Le sceau de James Cameron

Le dramaturge Olivier Kemeid a également été appelé à travailler au scénario de Lemieux-Pilon, s'inspirant tant d'Ulysse que de Star Wars ou de Lord of the Rings pour en peaufiner les détails. Ce scénario a été approuvé par la société de James Cameron, Lightstorm, qui a supervisé toutes les étapes de création du spectacle. Cameron aurait même réécrit des portions du scénario, selon les metteurs en scène.

«James Cameron a insisté pour que tout ait une raison dans le scénario, indique Michel Lemieux, qui a rencontré le cinéaste à au moins cinq reprises. Il ne voulait pas de magie ou de numéros acrobatiques sortis d'un chapeau. Il fallait qu'il y ait une justification. Et ça, c'est très intéressant. Il nous a donné accès à tous les documents décrivant le monde des Na'vis et à toutes les scènes du film qui ont été coupées.»

Des projections, bien sûr!

Des projections scénographiques (vallons, montagnes, déserts, forêts et falaises) recouvriront toute la surface de la scène. «Ça va être assez hallucinant, prédit Michel Lemieux. C'est comme si on projetait un immense film à la grandeur de l'aréna, à l'intérieur duquel des personnages en 3D s'animent pour nous raconter cette histoire.»
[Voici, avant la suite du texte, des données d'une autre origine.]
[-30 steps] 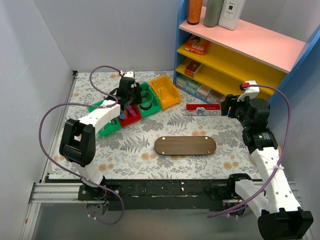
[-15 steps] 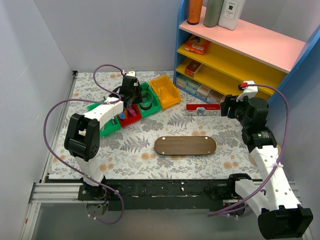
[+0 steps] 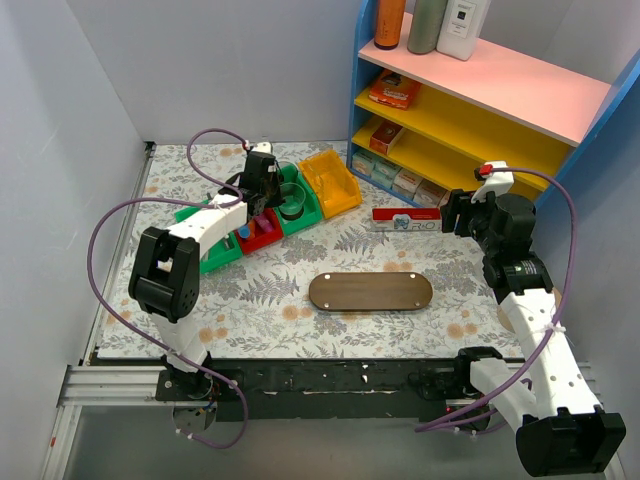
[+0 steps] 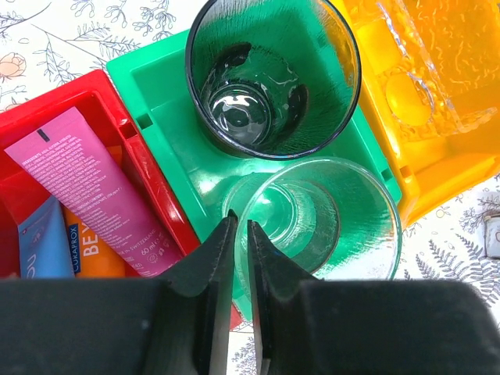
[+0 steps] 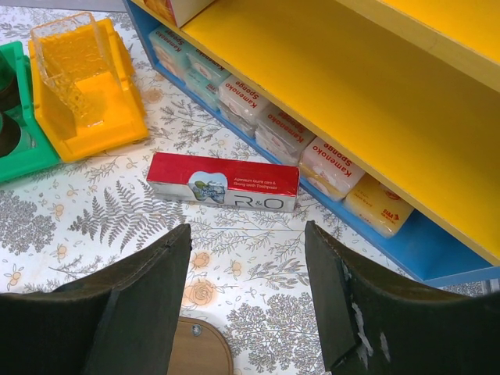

La faune étrange de Pandora sera représentée par d'immenses marionnettes conçues par Patrick Martel, qui seront manipulées à vue par des Na'vis vêtus de noir. «James Cameron nous a incités à créer de nouvelles créatures, ce qu'on a fait avec une espèce d'austropède qu'il a tellement aimé qu'il pourrait l'inclure dans son prochain film», raconte Victor Pilon.

Les 35 artistes de cirque seront au service de ce scénario, multipliant les chorégraphies et acrobaties de groupe. «Il n'y a pas de numéro grandiose, prévient Michel Lemieux. Notre objectif était de créer de l'émotion, et parfois, quand on est trop haut, ça ne nous touche plus. On a créé des numéros qui n'existent pas et qui s'imbriquent dans notre scénario.»

«James Cameron nous a dit avoir avoir réuni les meilleures qualités humaines pour décrire le peuple des Na'vis, note enfin Michel Lemieux. Des qualités qu'on a perdues avec le temps. On espère donc que ce spectacle parlera aux humains d'aujourd'hui, aux prises avec des enjeux écologiques. Une histoire qu'on a besoin d'entendre pour sauvegarder notre planète, malgré les différences entre peuples.»